TASK BRIEF: Pictures in the data below are not part of the copy; transcribe everything else exactly.

DATA FOR ANALYSIS:
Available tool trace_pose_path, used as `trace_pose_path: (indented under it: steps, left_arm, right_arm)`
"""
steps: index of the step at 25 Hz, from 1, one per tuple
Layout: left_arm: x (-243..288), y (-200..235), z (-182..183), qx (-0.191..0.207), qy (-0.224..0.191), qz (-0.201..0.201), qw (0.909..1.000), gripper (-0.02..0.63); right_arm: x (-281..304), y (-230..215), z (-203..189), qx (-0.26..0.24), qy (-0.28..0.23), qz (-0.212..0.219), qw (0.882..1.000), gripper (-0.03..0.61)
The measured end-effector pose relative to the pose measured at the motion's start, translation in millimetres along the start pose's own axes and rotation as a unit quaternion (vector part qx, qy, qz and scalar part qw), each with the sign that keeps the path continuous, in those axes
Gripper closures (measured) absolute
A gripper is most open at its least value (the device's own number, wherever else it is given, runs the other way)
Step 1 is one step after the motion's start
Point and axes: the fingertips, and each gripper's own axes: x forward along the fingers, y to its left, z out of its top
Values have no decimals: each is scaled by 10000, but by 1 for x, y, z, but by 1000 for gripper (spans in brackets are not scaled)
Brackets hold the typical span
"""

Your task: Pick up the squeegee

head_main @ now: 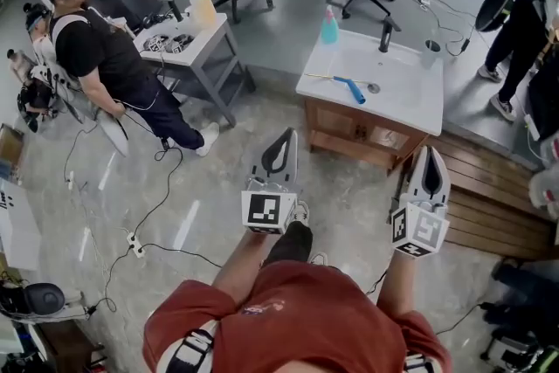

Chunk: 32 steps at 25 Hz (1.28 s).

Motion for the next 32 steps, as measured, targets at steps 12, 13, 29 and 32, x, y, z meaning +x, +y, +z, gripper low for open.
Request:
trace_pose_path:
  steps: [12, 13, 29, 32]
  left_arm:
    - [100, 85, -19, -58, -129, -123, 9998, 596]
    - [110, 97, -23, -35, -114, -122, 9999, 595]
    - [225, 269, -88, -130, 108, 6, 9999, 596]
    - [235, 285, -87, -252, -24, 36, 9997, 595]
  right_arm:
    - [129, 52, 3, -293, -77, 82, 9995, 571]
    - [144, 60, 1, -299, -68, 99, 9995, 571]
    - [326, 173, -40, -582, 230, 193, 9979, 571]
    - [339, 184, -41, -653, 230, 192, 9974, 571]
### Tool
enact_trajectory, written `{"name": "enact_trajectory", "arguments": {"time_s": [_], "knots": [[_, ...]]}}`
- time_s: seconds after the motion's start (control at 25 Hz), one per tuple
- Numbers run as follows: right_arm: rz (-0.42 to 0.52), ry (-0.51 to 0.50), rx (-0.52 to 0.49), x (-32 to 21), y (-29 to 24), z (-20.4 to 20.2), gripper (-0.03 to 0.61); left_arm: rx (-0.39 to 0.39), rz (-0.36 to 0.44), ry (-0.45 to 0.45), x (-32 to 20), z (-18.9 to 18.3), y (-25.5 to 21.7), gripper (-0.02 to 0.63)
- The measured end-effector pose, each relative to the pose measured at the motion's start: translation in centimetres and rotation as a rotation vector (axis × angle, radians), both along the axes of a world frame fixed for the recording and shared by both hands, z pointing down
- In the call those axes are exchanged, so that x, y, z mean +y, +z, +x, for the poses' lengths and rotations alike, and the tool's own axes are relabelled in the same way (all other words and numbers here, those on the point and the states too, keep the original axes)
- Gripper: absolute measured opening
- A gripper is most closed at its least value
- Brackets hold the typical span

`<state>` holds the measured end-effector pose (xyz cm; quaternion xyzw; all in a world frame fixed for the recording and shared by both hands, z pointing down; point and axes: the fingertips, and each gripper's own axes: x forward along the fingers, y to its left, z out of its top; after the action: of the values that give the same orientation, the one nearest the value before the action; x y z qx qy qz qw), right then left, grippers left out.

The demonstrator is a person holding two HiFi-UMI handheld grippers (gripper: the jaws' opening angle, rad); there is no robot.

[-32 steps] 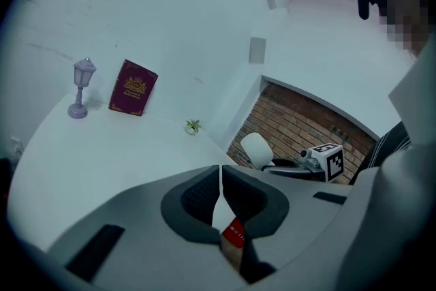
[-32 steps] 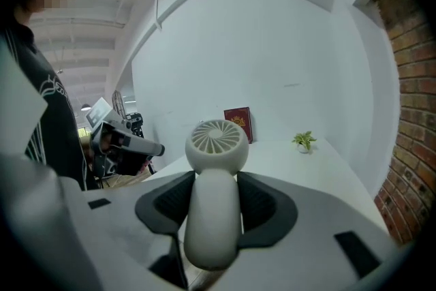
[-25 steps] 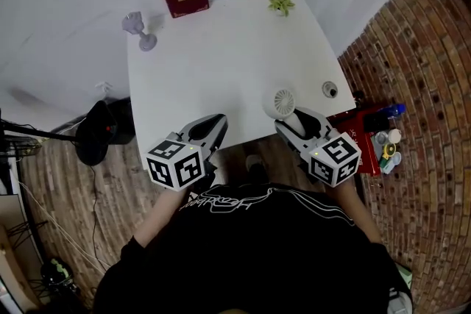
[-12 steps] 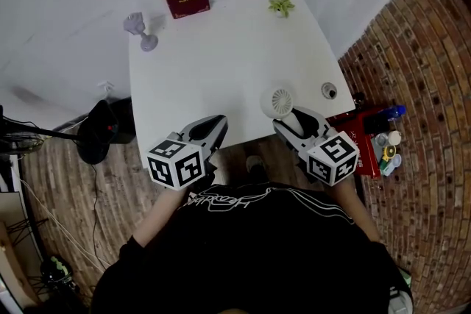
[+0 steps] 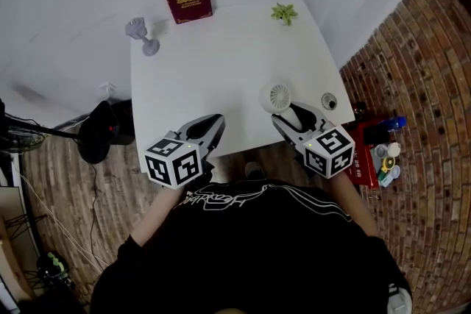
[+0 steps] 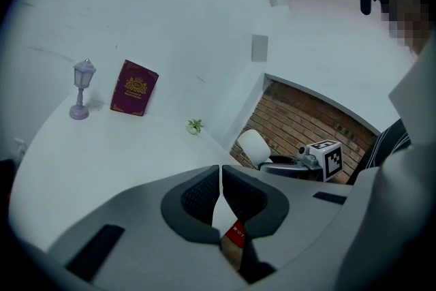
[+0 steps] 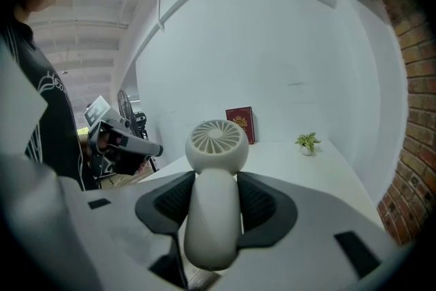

TASK ANSWER:
Available tool trace_pose_path, used as `trace_pose_path: (indented under it: steps, left_arm, right_arm)`
"""
steps: index of the step at 25 Hz, from 1, one per tuple
Layout: left_arm: x (-243..288), y (-200..235), z (-182..183), qx (-0.191..0.207), qy (-0.224..0.191), qz (-0.201..0.201), qw (0.909..1.000), gripper (-0.02..0.63); right_arm: x (-281..304), y (-230..215), z (-203..189), qx (-0.26..0.24), qy (-0.28..0.23), qz (-0.212..0.219), qw (0.882..1.000), gripper (-0.03..0.61)
The measured end-effector pose relative to the pose measured at the motion's start, translation in millimetres along the start pose's own axes and rotation as a unit quaternion (vector part qx, qy, qz and scalar part qw), each with the sign that keeps the path continuous, in those axes
Gripper closures (measured) absolute
A gripper is most open at its least value (the device's own number, wherever else it is given, runs the other way)
Step 1 is one step after the motion's start
Point and axes: the fingertips, and each gripper's own axes: x forward along the fingers, y to its left, z out of its top
Values have no decimals: each is scaled by 10000, but by 1 for x, y, z, but by 1000 for gripper (spans in brackets are not scaled)
Brackets hold the typical span
"""

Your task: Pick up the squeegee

head_main @ now: 

Chunk: 32 steps at 25 Hz (1.28 s).

Motion for the next 32 steps, as measured, targets at steps 12, 13, 29 and 32, x, y, z meaning +x, +y, +z, gripper low for open.
Request:
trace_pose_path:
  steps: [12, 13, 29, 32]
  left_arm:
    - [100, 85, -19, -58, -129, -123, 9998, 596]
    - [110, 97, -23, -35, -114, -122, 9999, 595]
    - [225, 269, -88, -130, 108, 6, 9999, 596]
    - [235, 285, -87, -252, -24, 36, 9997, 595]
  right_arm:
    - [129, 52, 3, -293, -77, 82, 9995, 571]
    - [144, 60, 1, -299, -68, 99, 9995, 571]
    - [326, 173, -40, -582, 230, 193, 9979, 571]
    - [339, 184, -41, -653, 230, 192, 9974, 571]
### Tool
enact_trajectory, written `{"name": "enact_trajectory", "arguments": {"time_s": [_], "knots": [[_, ...]]}}`
- time_s: seconds after the motion's start (control at 25 Hz), one per tuple
- Numbers run as follows: right_arm: rz (-0.42 to 0.52), ry (-0.51 to 0.50), rx (-0.52 to 0.49), x (-32 to 21), y (-29 to 24), z (-20.4 to 20.2), gripper (-0.03 to 0.61); left_arm: rx (-0.39 to 0.39), rz (-0.36 to 0.44), ry (-0.45 to 0.45), x (-32 to 20), z (-18.9 to 18.3), y (-25.5 to 21.7), gripper (-0.02 to 0.63)
- The measured end-effector pose, each relative to the pose measured at the motion's start: translation in centimetres and rotation as a rotation vector (axis × angle, radians), both along the axes of a world frame fixed for the recording and shared by both hands, z pointing down
- In the call those axes are exchanged, so that x, y, z mean +y, +z, +x, for the poses' lengths and rotations alike, and the tool's own axes are relabelled in the same way (all other words and numbers here, those on the point and the states too, keep the original axes)
- Gripper: absolute measured opening
- A gripper is most closed at its least value
- Brackets hold the typical span

`<state>` holds the measured end-effector pose (xyz cm; quaternion xyzw; all in a world frame fixed for the recording and shared by both hands, z pointing down; point and axes: the fingertips, and each gripper's own axes: x forward along the fingers, y to its left, z out of its top; after the action: of the values that give the same orientation, the one nearest the value before the action; x y z qx qy qz qw), right then left, grippers left out.

The demonstrator is a person holding two HiFi-UMI handheld grippers (gripper: the jaws' opening angle, rad); there is no robot.

[-32 steps] 
[-32 steps] 
[-25 steps] 
[-12 steps] 
[+0 steps] 
[+0 steps] 
[+0 steps] 

This exercise requires no additional answer.